In 1809, Napoleon invaded Austria, establishing a base camp in Linz for wounded soldiers. Johann supplied the French army with their medical needs; this enabled Johann to prosper.

In 1812 Johann announced that he intended to marry Thérèse Obermeyer, his housekeeper. Ludwig van Beethoven, returning home from a stay at the spa resort of Teplice, visited his brother in Linz. He regarded the proposed marriage as unsuitable, and tried to dissuade him. He also appealed to the local authority. He was not successful; Johann married Thérèse Obermeyer (1787–1828) on 8 November 1812. They had no children.

Johann bought Schloss Wasserhof, an estate in Gneixendorf, in 1819. After the purchase, he signed a letter to Ludwig "From your brother Johann, landowner". Ludwig signed his reply, "From your brother Ludwig, brain owner".

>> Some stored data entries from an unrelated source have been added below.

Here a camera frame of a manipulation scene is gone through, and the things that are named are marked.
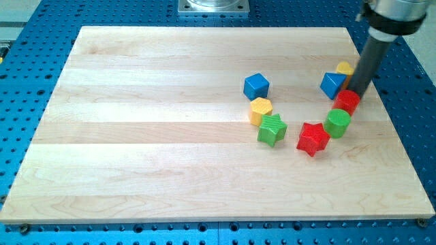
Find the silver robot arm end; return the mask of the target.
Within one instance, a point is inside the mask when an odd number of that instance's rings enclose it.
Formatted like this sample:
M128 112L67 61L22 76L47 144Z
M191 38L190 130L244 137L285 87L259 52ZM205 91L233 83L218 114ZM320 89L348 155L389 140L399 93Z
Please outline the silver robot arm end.
M429 5L429 0L364 0L356 21L366 18L370 37L381 42L393 42L398 36L418 31Z

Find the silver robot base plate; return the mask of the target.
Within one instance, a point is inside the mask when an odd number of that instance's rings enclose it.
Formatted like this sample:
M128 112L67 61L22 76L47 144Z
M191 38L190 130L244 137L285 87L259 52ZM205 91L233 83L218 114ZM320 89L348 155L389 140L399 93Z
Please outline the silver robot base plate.
M249 0L178 0L179 16L247 15Z

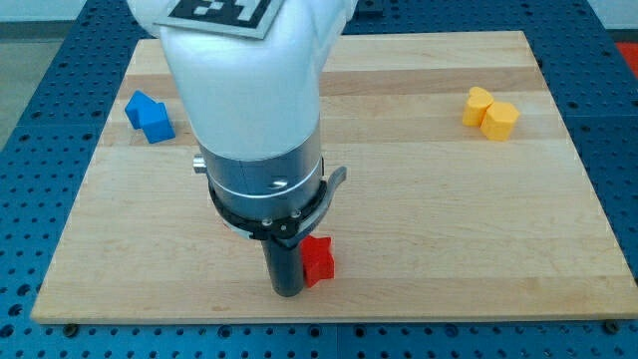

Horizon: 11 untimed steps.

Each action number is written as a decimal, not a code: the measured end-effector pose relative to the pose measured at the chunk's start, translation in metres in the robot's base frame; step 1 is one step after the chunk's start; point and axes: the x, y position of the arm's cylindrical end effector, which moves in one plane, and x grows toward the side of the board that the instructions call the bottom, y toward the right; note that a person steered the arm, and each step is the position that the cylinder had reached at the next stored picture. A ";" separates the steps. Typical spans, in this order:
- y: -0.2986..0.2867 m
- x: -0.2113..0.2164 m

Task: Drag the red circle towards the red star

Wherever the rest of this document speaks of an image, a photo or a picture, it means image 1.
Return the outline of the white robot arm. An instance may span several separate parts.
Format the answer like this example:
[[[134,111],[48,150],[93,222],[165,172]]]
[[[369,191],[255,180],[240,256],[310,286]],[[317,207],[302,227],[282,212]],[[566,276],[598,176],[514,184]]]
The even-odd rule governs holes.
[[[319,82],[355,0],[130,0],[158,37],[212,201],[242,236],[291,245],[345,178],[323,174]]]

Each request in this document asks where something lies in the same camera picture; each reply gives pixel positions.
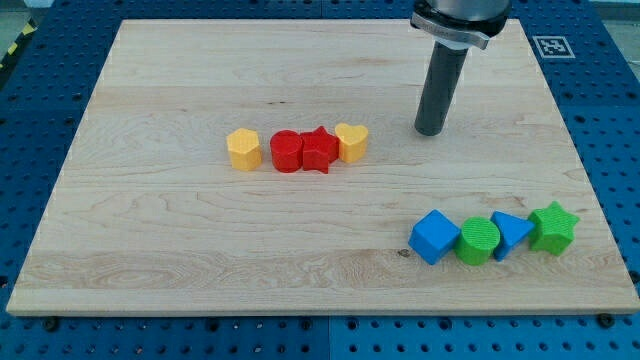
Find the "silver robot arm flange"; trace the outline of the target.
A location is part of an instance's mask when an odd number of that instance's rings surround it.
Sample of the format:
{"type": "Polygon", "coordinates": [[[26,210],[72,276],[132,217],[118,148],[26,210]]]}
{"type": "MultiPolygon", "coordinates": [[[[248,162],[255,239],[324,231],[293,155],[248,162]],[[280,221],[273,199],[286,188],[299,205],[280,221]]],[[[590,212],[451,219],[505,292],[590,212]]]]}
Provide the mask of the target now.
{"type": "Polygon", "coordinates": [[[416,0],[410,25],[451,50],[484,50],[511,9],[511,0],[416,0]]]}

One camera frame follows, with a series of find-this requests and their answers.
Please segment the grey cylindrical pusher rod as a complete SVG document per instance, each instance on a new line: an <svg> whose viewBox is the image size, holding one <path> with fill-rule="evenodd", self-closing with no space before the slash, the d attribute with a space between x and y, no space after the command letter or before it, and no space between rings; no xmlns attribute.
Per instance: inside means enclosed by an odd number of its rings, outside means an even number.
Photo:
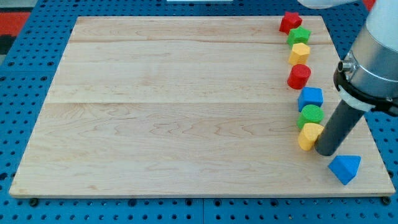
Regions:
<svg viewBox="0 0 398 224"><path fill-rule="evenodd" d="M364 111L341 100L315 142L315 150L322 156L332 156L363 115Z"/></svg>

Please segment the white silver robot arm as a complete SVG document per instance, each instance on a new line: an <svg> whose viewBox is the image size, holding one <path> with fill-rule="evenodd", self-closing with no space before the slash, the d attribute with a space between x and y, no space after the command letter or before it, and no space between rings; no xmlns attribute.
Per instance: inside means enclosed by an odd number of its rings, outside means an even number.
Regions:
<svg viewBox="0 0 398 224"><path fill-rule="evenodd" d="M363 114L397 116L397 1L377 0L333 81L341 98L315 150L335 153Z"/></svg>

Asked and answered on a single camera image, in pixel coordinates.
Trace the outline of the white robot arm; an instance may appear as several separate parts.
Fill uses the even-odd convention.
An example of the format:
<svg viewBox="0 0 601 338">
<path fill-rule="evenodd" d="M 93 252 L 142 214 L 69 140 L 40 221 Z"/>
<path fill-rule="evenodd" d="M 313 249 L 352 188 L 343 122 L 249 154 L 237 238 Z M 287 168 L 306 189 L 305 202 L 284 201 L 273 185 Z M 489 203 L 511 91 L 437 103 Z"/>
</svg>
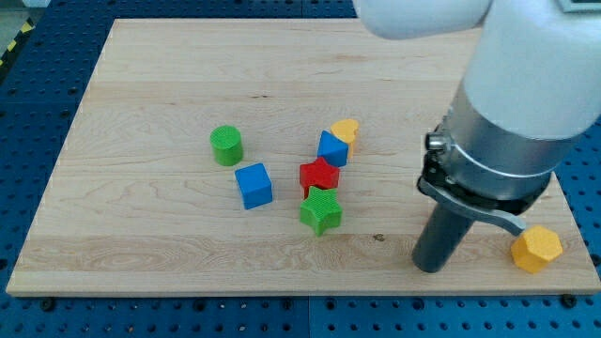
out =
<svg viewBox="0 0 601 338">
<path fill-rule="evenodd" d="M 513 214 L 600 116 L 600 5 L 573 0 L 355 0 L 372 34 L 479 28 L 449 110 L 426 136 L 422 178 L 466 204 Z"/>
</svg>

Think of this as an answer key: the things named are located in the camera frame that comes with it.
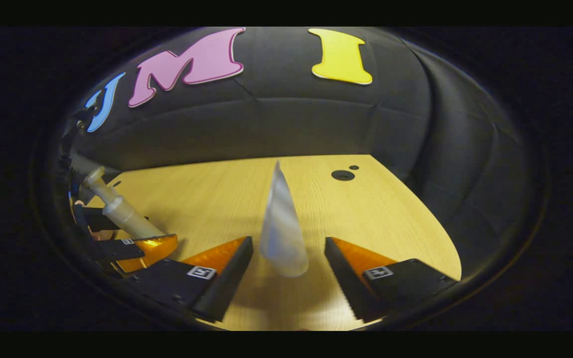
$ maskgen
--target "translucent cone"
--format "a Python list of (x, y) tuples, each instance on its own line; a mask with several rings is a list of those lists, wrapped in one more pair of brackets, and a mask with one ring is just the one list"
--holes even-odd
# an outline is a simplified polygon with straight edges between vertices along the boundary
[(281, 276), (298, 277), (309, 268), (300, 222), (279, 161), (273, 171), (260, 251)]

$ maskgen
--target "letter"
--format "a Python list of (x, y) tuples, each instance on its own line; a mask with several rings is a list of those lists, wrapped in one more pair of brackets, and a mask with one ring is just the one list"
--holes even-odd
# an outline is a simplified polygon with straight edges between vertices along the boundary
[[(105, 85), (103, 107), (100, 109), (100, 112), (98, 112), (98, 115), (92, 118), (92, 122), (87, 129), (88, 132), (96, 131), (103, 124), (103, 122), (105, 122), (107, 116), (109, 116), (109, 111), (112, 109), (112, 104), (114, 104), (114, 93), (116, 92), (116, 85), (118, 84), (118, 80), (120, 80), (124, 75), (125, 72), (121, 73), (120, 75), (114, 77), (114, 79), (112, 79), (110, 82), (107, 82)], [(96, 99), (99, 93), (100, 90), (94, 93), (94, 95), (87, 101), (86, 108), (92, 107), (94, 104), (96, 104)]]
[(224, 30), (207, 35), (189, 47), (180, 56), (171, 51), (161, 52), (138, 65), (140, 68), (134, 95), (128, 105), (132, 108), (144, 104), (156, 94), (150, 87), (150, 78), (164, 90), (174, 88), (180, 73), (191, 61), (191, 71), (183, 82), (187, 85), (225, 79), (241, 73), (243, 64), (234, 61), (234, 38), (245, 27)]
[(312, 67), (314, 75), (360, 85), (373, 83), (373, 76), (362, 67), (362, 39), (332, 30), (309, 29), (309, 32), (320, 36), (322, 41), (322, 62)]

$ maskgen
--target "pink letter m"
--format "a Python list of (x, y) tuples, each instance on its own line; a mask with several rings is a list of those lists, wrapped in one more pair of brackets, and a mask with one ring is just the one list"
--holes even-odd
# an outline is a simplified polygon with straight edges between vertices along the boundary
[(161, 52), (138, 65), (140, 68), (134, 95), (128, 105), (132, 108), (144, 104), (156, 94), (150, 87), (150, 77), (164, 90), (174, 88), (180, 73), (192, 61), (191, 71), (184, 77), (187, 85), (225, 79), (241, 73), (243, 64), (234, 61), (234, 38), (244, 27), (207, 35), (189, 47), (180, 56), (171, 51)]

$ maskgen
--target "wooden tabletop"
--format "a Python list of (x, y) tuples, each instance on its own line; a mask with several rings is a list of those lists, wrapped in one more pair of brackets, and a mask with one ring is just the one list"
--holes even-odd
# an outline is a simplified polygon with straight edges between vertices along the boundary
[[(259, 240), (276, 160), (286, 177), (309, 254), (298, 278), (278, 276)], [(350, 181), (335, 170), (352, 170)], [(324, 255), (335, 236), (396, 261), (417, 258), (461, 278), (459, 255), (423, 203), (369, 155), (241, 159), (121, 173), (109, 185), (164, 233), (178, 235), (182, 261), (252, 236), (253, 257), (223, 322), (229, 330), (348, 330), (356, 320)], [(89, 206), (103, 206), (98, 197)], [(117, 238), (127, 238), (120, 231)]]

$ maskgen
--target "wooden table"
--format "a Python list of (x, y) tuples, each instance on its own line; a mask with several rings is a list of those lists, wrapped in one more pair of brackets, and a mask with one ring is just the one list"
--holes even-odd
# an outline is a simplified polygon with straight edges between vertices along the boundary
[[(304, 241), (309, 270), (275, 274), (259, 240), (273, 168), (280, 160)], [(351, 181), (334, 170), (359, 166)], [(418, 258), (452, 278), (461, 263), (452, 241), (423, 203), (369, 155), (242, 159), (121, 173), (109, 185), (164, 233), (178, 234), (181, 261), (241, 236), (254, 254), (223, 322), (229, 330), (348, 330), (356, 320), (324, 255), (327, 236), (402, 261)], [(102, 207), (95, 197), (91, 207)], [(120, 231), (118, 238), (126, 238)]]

In autumn 1826, the composer visited Johann in Gneixendorf. During his stay he wrote the finale to his String Quartet Op. 130, the last music he completed. It was a replacement, composed at the suggestion of his publisher, of the Große Fuge, the original finale. He began the piece in September, and sent the manuscript to his publisher on 22 November 1826.

==Personal impressions==
Gerhard von Breuning, son of the composer's friend Stephan von Breuning, gave this description of Johann to Alexander Wheelock Thayer: "His frame was not actually large, but was much larger than Ludwig's. His nose was large and rather long; his eyes were not evenly set, so that one got the impression he had a cast in one eye.... In his clothing he played the well-to-do dandy, but that did not suit his bony, angular figure. He bore no resemblance whatever to his brother Ludwig."

Count Moritz Lichnowsky, in the winter of 1822/23, said of Johann (during a conversation with Ludwig van Beethoven and recorded in the composer's conversation books): "Everyone makes a fool of him; we call him simply 'The Chevalier'. — Everybody says his only merit is that he bears your name."